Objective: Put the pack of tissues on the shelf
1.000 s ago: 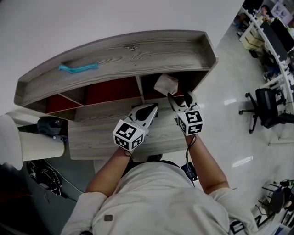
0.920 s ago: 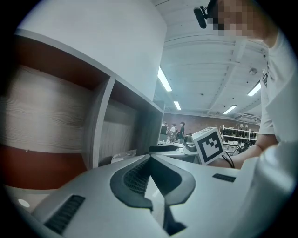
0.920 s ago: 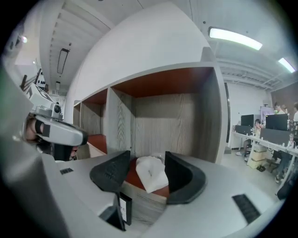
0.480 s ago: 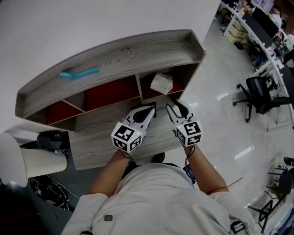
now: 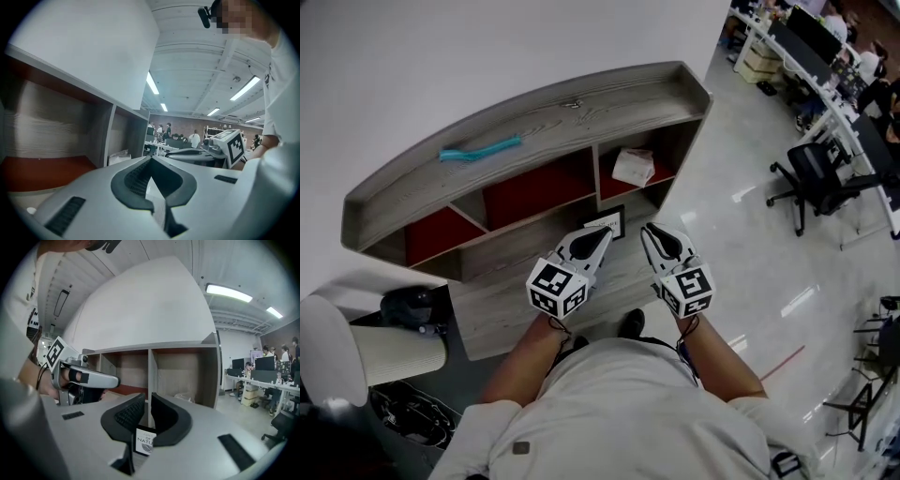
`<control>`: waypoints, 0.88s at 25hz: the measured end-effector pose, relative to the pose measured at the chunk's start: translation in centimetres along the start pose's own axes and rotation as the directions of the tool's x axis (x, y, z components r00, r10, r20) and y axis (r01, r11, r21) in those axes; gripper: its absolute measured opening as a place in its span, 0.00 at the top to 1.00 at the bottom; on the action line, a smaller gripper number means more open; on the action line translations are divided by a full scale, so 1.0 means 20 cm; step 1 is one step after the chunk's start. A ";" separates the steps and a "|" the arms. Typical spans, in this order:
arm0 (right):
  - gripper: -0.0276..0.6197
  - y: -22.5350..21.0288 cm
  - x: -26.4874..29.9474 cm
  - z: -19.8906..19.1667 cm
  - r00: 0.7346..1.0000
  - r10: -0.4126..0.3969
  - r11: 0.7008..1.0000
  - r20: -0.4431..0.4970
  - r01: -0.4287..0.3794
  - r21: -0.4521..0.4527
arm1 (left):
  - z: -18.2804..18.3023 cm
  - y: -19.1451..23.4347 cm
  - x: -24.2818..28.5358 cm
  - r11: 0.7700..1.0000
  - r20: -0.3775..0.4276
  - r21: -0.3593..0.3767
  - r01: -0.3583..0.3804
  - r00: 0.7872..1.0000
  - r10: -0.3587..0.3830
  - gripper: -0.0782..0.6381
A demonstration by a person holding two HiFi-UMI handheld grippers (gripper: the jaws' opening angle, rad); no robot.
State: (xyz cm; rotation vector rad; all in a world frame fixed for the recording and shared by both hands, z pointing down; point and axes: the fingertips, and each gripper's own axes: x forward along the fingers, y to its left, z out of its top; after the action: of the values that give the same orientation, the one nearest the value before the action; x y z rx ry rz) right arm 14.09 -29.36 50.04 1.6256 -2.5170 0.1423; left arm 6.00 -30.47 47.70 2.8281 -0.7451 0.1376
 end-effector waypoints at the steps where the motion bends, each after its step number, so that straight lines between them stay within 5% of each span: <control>1: 0.87 0.04 -0.02 0.00 1.000 -0.003 1.000 0.002 0.003 0.002 | -0.01 -0.01 -0.04 1.000 -0.003 0.004 0.007 1.000 -0.007 0.87; 22: 0.92 0.78 -0.39 0.00 0.995 -0.104 0.995 0.014 0.104 -0.002 | -0.17 -0.14 -0.72 0.992 -0.030 0.013 0.127 0.991 -0.127 0.87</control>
State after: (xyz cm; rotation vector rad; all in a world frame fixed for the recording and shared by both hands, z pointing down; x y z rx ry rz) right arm 2.98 -15.84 48.73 1.7573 -2.4345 0.1163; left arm -5.23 -20.40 48.50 2.8714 -0.5579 0.1638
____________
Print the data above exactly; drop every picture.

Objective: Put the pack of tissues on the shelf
1.000 s ago: 
0.920 s ago: 
0.920 s ago: 
0.480 s ago: 
now: 
`<control>`: waypoints, 0.88s at 25hz: the measured end-effector pose, relative to the pose measured at the chunk's start: translation in centimetres along the start pose's own axes and rotation as the directions of the tool's x axis (x, y, z components r00, r10, r20) and y axis (r01, r11, r21) in those axes; gripper: its absolute measured opening as a place in its span, 0.00 at the top to 1.00 at the bottom; on the action line, a smaller gripper number means more open; on the action line translations are divided by a full scale, so 1.0 means 20 cm; step 1 is one step after the chunk's start. A ";" separates the steps and a "|" the arms. Typical spans, in this order:
arm0 (right):
  - gripper: -0.0276..0.6197
  - y: -22.5350..21.0288 cm
  - x: -26.4874..29.9474 cm
  - z: -19.8906..19.1667 cm
  - r00: 0.7346..1.0000
  - r10: -0.4126..0.3969
  - r11: 0.7008..1.0000
  - r20: -0.4431..0.4970
  - r01: -0.4287..0.3794
  - r21: -0.4521..0.4527
arm1 (left):
  - z: -18.2804..18.3023 cm
  - y: -19.1451..23.4347 cm
  - x: -24.2818..28.5358 cm
  - r11: 0.7700..1.0000
  - r20: -0.3775..0.4276
  - r21: -0.3593..0.3767
  - r01: -0.3583..0.3804
  - r00: 0.7872..1.0000
  - r10: -0.3587..0.3830
  - gripper: -0.0782..0.6381
A demonstration by a person holding two HiFi-UMI handheld grippers (gripper: the jaws' opening angle, rad); no robot.
State: (xyz cm; rotation vector rad; all in a world frame fixed for the recording and shared by both hands, z pointing down; point and axes: the fingertips, and each gripper's own axes: x forward along the fingers, y to its left, z out of its top; after the action: of the values that give the same orientation, the one nearest the value before the action; x y z rx ry rz) right arm 14.09 -29.36 50.04 1.6256 -2.5170 0.1423; left arm 6.00 -30.47 47.70 2.8281 -0.7451 0.1376
 end-effector waypoints at the steps where the motion bends, each after its step number, so that straight lines between them stay within 5% of each span: <control>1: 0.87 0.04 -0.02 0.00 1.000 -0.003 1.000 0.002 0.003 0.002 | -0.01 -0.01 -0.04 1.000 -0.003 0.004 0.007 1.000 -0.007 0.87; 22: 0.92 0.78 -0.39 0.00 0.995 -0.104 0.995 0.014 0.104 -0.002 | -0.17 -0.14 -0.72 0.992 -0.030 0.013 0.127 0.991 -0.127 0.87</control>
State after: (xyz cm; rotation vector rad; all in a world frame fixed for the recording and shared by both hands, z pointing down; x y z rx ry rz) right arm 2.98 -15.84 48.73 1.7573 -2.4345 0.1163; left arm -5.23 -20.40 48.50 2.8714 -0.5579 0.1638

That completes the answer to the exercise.